*Task directions*
Each line below that carries the string "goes" must appear in the answer.

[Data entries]

================================

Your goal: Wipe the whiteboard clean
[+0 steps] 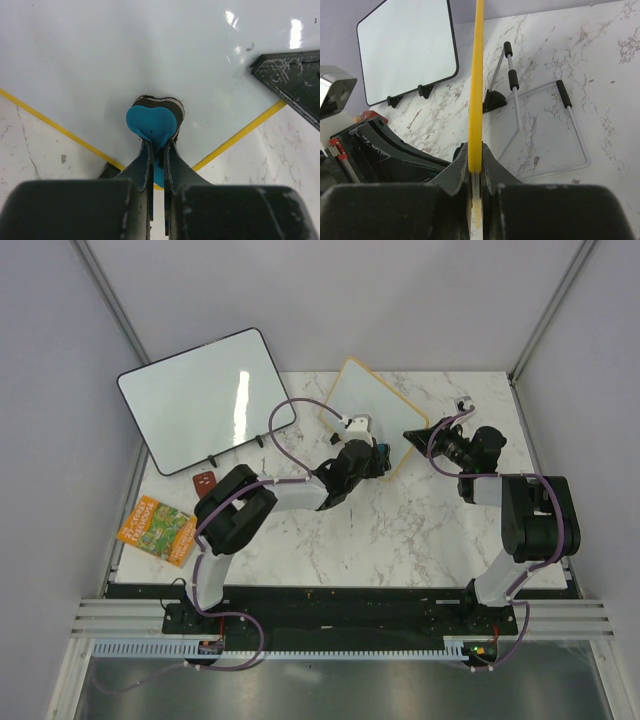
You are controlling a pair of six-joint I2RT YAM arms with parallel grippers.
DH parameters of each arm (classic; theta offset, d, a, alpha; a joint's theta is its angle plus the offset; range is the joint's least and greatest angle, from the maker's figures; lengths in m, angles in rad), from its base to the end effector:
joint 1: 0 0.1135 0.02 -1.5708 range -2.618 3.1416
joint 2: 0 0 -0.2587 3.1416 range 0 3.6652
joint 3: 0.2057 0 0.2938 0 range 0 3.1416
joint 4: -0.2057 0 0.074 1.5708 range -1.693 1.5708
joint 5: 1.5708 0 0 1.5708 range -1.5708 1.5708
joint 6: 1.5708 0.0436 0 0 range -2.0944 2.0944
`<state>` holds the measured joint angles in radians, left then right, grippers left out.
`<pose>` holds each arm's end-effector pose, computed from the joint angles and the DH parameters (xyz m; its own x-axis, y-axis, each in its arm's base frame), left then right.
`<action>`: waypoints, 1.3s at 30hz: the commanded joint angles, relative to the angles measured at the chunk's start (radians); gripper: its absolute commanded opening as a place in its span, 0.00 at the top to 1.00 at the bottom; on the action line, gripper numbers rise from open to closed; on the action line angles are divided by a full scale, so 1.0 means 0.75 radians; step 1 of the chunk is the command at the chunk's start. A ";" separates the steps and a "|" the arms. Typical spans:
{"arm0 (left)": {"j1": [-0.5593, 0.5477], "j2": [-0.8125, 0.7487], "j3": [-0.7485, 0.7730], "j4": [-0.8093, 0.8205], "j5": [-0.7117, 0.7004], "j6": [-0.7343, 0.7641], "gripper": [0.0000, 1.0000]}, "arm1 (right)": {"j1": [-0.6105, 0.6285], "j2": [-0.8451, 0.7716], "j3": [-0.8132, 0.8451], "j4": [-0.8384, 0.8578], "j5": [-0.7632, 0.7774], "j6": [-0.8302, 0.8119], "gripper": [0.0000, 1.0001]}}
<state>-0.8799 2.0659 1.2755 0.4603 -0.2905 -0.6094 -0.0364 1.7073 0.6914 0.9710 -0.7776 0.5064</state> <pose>0.3266 -0.3754 0.1414 -0.4932 -0.2641 -0.8289 0.3457 0.8148 -0.4653 0.3636 0.0174 0.1522 -0.3664 0.3592 -0.8583 -0.5681 0.6443 0.5121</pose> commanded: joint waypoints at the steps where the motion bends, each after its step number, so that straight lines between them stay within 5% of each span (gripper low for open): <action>1: -0.034 -0.091 -0.028 -0.008 0.003 0.050 0.98 | 0.022 -0.059 0.031 0.053 -0.088 0.010 0.91; 8: -0.034 -0.128 -0.023 -0.029 -0.069 0.125 0.98 | 0.022 -0.063 0.033 0.051 -0.110 0.018 1.00; 20: -0.032 -0.324 -0.138 -0.043 -0.265 0.162 0.98 | 0.024 -0.114 0.017 -0.065 -0.111 0.006 1.00; 29: -0.019 -0.478 -0.152 -0.319 -0.433 0.178 0.98 | 0.024 -0.164 -0.061 -0.116 -0.084 -0.012 1.00; 35: -0.013 -0.554 -0.238 -0.340 -0.435 0.168 0.87 | 0.028 -0.184 -0.104 -0.155 -0.053 -0.035 0.92; 39: 0.011 -0.566 -0.242 -0.358 -0.335 0.181 0.57 | 0.030 -0.206 -0.124 -0.186 -0.031 -0.053 0.83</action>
<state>-0.8875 1.6848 1.0988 0.2058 -0.5659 -0.4992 -0.0280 1.5948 0.6228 0.8562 -0.7803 0.5011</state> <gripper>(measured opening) 0.334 0.143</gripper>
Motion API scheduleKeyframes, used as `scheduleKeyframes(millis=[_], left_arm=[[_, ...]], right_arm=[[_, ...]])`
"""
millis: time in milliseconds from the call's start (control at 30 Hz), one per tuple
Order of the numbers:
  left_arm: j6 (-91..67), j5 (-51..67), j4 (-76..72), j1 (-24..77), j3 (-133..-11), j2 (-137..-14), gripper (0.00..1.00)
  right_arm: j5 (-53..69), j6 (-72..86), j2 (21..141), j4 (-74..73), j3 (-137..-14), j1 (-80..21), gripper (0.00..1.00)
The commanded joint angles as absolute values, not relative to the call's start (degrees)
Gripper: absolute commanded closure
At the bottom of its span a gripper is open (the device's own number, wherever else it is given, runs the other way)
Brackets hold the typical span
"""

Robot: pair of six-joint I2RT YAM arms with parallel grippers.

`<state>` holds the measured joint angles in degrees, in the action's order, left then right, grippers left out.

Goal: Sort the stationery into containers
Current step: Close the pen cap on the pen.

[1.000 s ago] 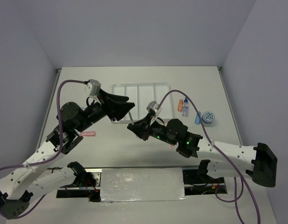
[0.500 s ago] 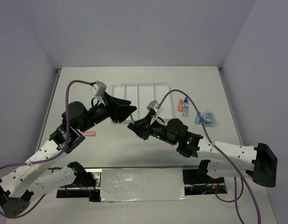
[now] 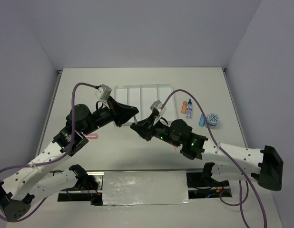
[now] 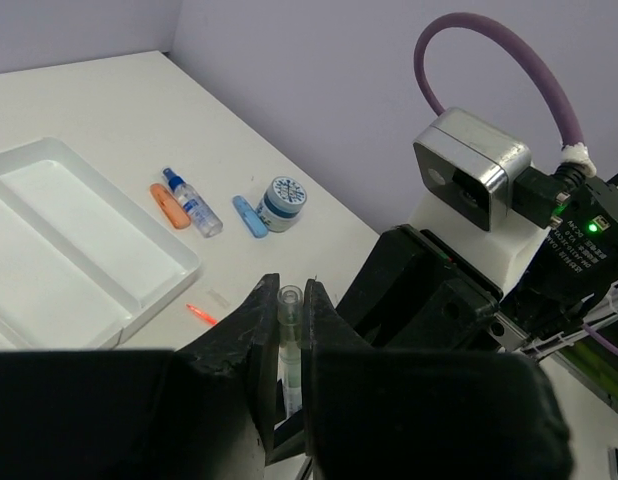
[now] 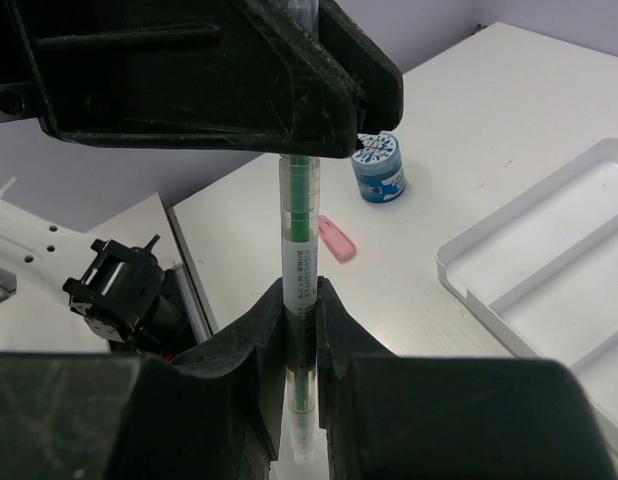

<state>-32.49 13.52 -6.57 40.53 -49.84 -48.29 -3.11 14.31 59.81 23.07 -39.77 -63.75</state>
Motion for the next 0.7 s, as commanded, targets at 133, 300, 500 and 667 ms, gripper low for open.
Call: scheduleKeyframes(millis=[133,300,500,667], left_arm=[[-33.57,15.12,-10.81,40.61,-47.21,-47.46,1.00],[-34.63,15.21,-11.34,40.69,-44.74,-47.02,1.00],[-36.30,15.73,-14.06,40.87,-40.26,-47.37,1.00],[-37.70,16.00,-17.21,41.48,-37.36,-49.12,1.00]], right_arm=[[-4.04,11.08,60.73,24.52,-47.19,-63.20,1.00],[1.13,12.92,61.87,26.19,-52.37,-57.32,1.00],[1.41,13.18,63.98,25.23,-60.55,-54.76,1.00],[2.37,12.92,66.97,23.91,-67.39,-54.05,1.00]])
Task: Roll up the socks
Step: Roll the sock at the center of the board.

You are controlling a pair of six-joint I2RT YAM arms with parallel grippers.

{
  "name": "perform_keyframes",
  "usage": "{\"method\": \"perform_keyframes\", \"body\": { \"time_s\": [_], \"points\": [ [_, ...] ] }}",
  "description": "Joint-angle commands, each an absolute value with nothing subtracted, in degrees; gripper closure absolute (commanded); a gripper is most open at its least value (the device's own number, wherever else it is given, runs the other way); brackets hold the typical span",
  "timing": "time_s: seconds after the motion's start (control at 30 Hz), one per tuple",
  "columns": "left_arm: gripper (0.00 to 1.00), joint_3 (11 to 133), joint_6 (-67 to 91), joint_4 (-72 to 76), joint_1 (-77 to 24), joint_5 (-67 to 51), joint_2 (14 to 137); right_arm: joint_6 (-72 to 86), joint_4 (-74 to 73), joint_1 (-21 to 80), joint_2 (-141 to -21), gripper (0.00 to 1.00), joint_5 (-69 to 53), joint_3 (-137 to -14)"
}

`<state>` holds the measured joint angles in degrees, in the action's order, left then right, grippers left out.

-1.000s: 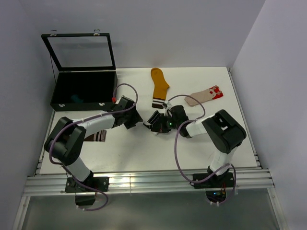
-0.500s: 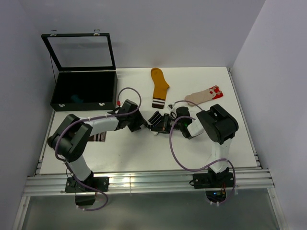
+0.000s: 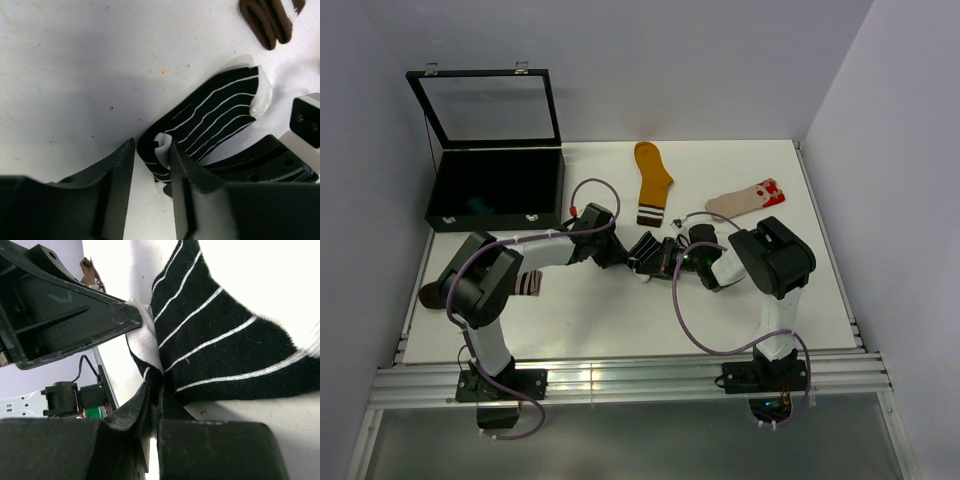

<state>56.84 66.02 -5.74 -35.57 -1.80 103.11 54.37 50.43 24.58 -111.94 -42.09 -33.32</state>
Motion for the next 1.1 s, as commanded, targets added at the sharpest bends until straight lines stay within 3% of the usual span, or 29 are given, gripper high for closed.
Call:
{"method": "perform_keyframes", "body": {
  "time_s": [0.0,0.17,0.37,0.5,0.67,0.87,1.07],
  "points": [
    [0.62,58.80,65.92,-9.92,-36.12,-1.14,104.68,53.17,49.40,23.99,-111.63,0.98,-40.26,-32.52],
    [0.79,60.90,65.04,-11.86,-36.83,-0.62,105.38,51.51,47.38,24.08,-109.87,0.92,-39.20,-32.61],
    [0.96,63.54,62.93,-15.63,-37.09,-0.18,105.99,45.10,39.23,24.43,-103.03,0.75,-35.78,-32.78],
    [0.98,65.83,60.56,-18.98,-37.09,2.02,106.61,38.60,30.95,25.40,-96.53,0.62,-30.42,-33.22],
    [0.97,69.34,57.05,-22.50,-37.09,2.46,108.28,26.47,20.68,29.34,-85.63,0.54,-12.34,-34.45],
    [0.96,71.63,54.85,-24.61,-37.09,2.02,109.51,13.90,17.58,40.84,-82.88,0.51,6.20,-38.40],
    [0.96,72.42,54.05,-24.87,-37.09,1.32,110.30,6.78,18.28,47.63,-87.53,0.50,13.70,-42.00]
  ]
}}
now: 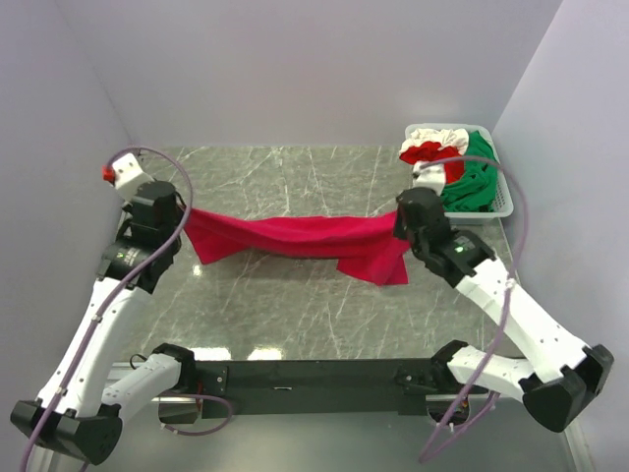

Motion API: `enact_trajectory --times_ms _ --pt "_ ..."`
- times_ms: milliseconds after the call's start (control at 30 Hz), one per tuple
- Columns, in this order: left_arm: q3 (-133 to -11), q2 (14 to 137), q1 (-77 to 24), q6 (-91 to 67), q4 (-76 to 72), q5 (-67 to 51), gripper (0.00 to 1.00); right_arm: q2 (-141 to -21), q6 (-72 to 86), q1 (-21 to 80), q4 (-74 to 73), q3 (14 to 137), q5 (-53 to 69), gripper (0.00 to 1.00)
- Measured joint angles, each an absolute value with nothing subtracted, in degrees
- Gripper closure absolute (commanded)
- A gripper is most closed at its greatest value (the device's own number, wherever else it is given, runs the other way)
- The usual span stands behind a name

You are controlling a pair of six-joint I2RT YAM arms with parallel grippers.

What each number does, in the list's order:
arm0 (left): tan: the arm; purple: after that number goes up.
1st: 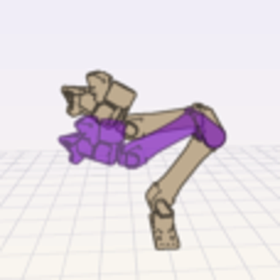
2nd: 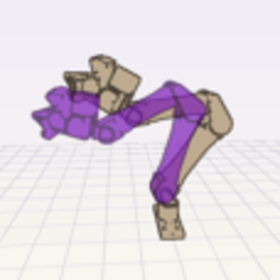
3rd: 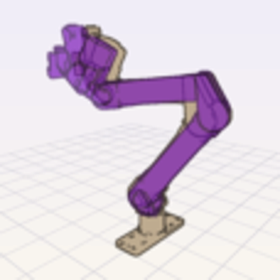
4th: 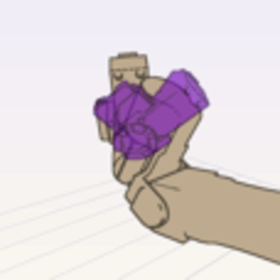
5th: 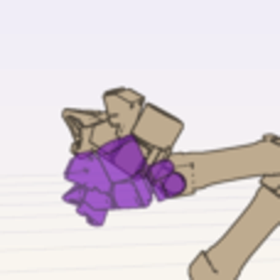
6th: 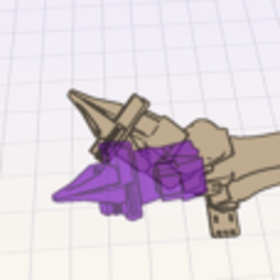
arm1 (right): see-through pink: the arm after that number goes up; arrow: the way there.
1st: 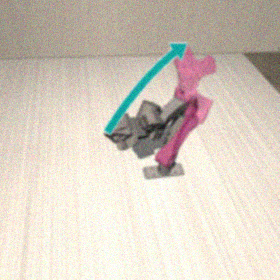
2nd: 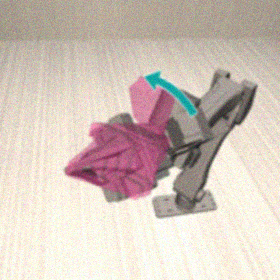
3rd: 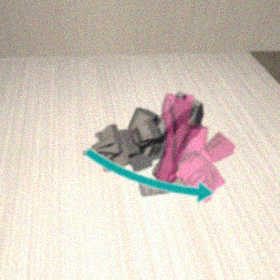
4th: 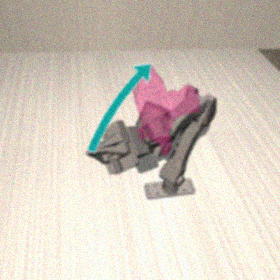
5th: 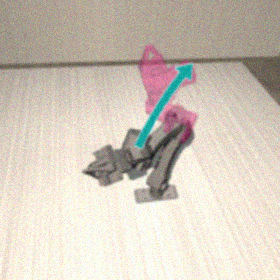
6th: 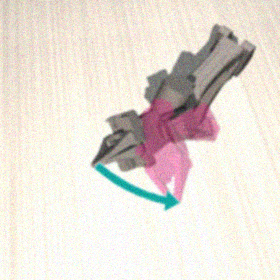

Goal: Fold and stack the t-shirts
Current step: Flatten the tshirt out

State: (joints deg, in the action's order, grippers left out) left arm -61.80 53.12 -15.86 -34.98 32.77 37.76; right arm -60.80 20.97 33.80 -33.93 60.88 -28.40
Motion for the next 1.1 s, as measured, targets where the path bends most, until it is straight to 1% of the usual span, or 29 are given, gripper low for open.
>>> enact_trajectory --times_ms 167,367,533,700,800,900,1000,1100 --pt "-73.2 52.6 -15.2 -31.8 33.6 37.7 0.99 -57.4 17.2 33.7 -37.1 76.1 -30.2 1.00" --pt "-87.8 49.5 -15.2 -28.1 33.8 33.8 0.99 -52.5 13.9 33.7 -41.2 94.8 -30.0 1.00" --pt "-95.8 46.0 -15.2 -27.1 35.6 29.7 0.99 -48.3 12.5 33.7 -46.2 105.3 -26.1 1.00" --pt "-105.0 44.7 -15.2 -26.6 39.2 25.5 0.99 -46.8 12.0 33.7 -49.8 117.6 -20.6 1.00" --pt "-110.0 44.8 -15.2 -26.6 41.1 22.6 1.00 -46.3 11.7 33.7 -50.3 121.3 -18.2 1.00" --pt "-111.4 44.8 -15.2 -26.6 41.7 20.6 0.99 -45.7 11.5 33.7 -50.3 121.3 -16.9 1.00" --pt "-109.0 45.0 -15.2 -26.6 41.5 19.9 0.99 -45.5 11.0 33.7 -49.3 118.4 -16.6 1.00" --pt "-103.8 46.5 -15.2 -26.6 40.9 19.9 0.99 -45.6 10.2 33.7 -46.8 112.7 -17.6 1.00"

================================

*Finished task*
arm0 (left): tan: the arm; purple: after that number goes up.
arm1 (right): see-through pink: the arm after that number goes up; arrow: the way there.

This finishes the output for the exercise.